EXERCISE REQUIREMENTS: Set down all of the data that follows word for word, without the images.
-- PROVIDED INFORMATION follows --
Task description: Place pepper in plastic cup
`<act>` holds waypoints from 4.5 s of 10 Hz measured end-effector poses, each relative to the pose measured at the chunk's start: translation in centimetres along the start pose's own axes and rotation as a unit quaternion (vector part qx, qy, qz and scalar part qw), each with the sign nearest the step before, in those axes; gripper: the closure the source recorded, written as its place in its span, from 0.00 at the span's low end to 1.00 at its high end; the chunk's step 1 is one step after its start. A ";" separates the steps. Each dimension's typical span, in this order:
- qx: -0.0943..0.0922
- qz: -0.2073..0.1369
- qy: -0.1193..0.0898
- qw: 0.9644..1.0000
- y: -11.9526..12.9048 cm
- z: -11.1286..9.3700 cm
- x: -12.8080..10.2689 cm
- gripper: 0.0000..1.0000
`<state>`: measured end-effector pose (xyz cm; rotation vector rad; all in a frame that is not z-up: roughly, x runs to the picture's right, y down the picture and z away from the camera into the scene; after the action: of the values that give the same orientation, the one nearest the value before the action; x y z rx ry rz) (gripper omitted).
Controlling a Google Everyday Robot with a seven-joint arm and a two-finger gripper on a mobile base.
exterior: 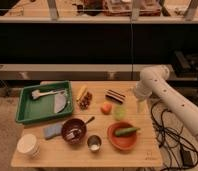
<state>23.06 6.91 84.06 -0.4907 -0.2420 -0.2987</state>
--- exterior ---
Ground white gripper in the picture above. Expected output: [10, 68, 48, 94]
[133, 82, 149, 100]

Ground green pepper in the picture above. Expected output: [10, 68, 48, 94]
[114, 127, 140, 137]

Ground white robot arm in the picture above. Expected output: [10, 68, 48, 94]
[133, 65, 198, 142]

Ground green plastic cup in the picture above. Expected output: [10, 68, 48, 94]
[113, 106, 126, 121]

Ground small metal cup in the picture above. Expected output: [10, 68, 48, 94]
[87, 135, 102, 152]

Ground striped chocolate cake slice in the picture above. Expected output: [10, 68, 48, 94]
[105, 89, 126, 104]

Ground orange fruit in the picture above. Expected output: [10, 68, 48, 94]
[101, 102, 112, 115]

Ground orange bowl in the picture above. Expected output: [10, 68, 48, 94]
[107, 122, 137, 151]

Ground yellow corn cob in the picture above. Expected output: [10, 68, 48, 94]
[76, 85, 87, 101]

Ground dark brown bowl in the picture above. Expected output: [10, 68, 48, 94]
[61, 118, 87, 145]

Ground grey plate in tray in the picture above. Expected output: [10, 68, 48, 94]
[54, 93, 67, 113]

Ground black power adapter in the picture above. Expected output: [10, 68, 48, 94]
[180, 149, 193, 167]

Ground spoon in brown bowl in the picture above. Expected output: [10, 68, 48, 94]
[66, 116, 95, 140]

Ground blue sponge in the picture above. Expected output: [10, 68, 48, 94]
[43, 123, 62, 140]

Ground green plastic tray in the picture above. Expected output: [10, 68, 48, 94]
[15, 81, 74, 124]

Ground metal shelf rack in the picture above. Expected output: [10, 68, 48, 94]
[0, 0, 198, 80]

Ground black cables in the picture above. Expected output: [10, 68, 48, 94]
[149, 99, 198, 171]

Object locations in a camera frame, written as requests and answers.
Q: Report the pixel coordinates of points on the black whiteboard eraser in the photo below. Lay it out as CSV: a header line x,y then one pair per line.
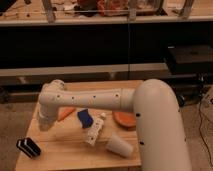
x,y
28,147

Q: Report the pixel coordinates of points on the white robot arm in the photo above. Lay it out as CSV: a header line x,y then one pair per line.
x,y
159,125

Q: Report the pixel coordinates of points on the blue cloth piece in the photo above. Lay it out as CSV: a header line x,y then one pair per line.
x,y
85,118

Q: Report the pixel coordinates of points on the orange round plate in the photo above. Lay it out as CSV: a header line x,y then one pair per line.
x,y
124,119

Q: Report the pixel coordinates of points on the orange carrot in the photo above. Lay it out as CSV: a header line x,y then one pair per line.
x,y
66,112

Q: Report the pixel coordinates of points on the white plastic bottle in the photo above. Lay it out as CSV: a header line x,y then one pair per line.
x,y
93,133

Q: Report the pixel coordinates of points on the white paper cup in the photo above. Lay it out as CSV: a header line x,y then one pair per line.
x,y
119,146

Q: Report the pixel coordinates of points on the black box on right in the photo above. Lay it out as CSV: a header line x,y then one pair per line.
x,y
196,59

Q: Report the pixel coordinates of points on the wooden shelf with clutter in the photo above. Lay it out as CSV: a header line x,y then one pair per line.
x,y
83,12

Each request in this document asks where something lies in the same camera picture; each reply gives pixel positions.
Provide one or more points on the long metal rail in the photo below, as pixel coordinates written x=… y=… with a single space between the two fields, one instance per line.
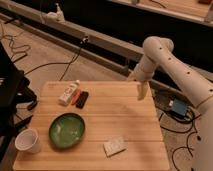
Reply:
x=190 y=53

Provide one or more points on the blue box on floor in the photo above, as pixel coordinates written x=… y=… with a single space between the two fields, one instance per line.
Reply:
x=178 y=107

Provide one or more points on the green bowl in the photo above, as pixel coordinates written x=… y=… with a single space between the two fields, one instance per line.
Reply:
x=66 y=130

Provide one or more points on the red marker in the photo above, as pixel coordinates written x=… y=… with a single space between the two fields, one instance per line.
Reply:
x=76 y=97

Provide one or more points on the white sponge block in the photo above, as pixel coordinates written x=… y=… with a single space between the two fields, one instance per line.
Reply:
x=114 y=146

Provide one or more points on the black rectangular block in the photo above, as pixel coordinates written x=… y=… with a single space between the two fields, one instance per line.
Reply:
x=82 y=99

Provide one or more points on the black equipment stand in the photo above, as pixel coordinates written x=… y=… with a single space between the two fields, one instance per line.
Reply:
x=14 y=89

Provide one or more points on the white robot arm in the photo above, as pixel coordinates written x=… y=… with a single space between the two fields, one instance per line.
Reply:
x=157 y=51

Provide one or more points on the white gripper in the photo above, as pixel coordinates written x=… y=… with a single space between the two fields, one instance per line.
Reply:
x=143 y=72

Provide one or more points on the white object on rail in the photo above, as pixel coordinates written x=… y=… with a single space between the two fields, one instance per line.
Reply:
-- PROVIDED INFORMATION concluded --
TASK RESULT:
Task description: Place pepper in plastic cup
`<act>` holds waypoints from 4.5 s of 10 Hz measured end-effector poses, each relative to the pose measured at the chunk's start: translation in centimetres along the start pose's own axes and rotation as a unit quaternion (vector part qx, qy, qz and scalar part qw), each with the sign nearest the step before, in those axes; gripper: the closure the source recorded, written as its place in its span, from 0.00 at the span's low end to 1.00 at its high end; the chunk's step 1 is one step after its start. A ";" separates the steps. Each dimension's typical span, in this order:
- qx: -0.0943..0.0922
- qz: -0.2073..0.1369
- qy: -0.1193..0.0898
- qw: 0.9644..1.0000
- y: -11.9526..12.9048 cm
- z: -11.1286..9.3700 cm
- x: -12.8080..10.2689 cm
- gripper: 0.0000..1.0000
`<state>`: measured end-effector pose (xyz cm; rotation vector rad; all in a frame that is not z-up: roughly, x runs to the picture's right, y down the picture and z away from the camera into the scene; after the action: of the values that give the same orientation, the one nearest the value before the action; x y z rx ry rz) (gripper omitted).
Controlling a Google Everyday Robot with a seven-joint arm and a two-finger gripper on a mobile base.
exterior: 
<state>23.06 6.91 84.06 -0.4907 -0.2420 -0.2987</state>
--- exterior ---
Ground white gripper in the picture above. Expected output: [10, 68, 48, 94]
[133, 82, 149, 100]

Ground green pepper in the picture above. Expected output: [10, 68, 48, 94]
[114, 127, 140, 137]

Ground white robot arm in the picture above. Expected output: [10, 68, 48, 94]
[133, 65, 198, 142]

Ground green plastic cup in the picture above. Expected output: [10, 68, 48, 94]
[113, 106, 126, 121]

Ground small metal cup in the picture above. Expected output: [10, 68, 48, 94]
[87, 135, 102, 152]

Ground striped chocolate cake slice in the picture above. Expected output: [10, 68, 48, 94]
[105, 89, 126, 104]

Ground orange fruit in the picture above. Expected output: [10, 68, 48, 94]
[101, 102, 112, 115]

Ground orange bowl in the picture above. Expected output: [10, 68, 48, 94]
[107, 122, 137, 151]

Ground yellow corn cob in the picture above. Expected output: [10, 68, 48, 94]
[76, 85, 87, 101]

Ground dark brown bowl in the picture above. Expected output: [10, 68, 48, 94]
[61, 118, 87, 145]

Ground grey plate in tray in the picture above. Expected output: [10, 68, 48, 94]
[54, 93, 67, 113]

Ground black power adapter in the picture above. Expected output: [10, 68, 48, 94]
[180, 149, 193, 167]

Ground spoon in brown bowl in the picture above. Expected output: [10, 68, 48, 94]
[66, 116, 95, 140]

Ground blue sponge in the picture above. Expected output: [10, 68, 48, 94]
[43, 123, 62, 140]

Ground green plastic tray in the picture above. Expected output: [10, 68, 48, 94]
[15, 81, 74, 124]

Ground metal shelf rack in the picture above. Expected output: [10, 68, 48, 94]
[0, 0, 198, 80]

Ground black cables in the picture above. Expected output: [10, 68, 48, 94]
[149, 99, 198, 171]

Object locations in a camera frame, written as requests and answers.
Q: Report the pixel coordinates of points on the black whiteboard eraser in the photo below. Lay it out as CSV: a header line x,y then one pair per line.
x,y
28,147

Q: Report the pixel coordinates of points on the white robot arm in the photo above. Lay it out as CSV: a header line x,y then one pair per line.
x,y
159,125

Q: Report the pixel coordinates of points on the blue cloth piece in the photo above. Lay it out as CSV: a header line x,y then one pair per line.
x,y
85,118

Q: Report the pixel coordinates of points on the orange round plate in the photo above. Lay it out as CSV: a header line x,y then one pair per line.
x,y
124,119

Q: Report the pixel coordinates of points on the orange carrot in the photo above. Lay it out as CSV: a header line x,y then one pair per line.
x,y
66,112

Q: Report the pixel coordinates of points on the white plastic bottle in the photo above. Lay it out as CSV: a header line x,y then one pair per line.
x,y
93,133

Q: Report the pixel coordinates of points on the white paper cup in the photo above. Lay it out as CSV: a header line x,y then one pair per line.
x,y
119,146

Q: Report the pixel coordinates of points on the black box on right in the photo above. Lay it out as CSV: a header line x,y then one pair per line.
x,y
196,59

Q: Report the pixel coordinates of points on the wooden shelf with clutter in the photo above. Lay it out as CSV: a header line x,y then one pair per line.
x,y
83,12

Each request in this document asks where something lies in the same camera picture; each reply gives pixel positions.
Provide one or more points on the long metal rail in the photo below, as pixel coordinates written x=… y=… with a single space between the two fields, one instance per line.
Reply:
x=190 y=53

Provide one or more points on the blue box on floor in the photo above, as pixel coordinates written x=… y=… with a single space between the two fields, one instance per line.
Reply:
x=178 y=107

Provide one or more points on the green bowl in the photo above, as pixel coordinates written x=… y=… with a single space between the two fields, one instance per line.
Reply:
x=66 y=130

Provide one or more points on the red marker in the photo above, as pixel coordinates written x=… y=… with a single space between the two fields, one instance per line.
Reply:
x=76 y=97

Provide one or more points on the white sponge block in the photo above, as pixel coordinates written x=… y=… with a single space between the two fields, one instance per line.
Reply:
x=114 y=146

Provide one or more points on the black rectangular block in the photo above, as pixel coordinates written x=… y=… with a single space between the two fields, one instance per line.
Reply:
x=82 y=99

Provide one or more points on the black equipment stand in the photo above, as pixel coordinates written x=… y=… with a single space between the two fields, one instance per line.
Reply:
x=14 y=89

Provide one or more points on the white robot arm in the photo above, as pixel coordinates written x=… y=… with a single space between the two fields, one instance per line.
Reply:
x=157 y=51

Provide one or more points on the white gripper in the photo above, as pixel coordinates written x=… y=… with a single space between the two fields, one instance per line.
Reply:
x=143 y=72

Provide one or more points on the white object on rail in the photo above, as pixel coordinates written x=… y=… with a single space between the two fields, one instance per line.
Reply:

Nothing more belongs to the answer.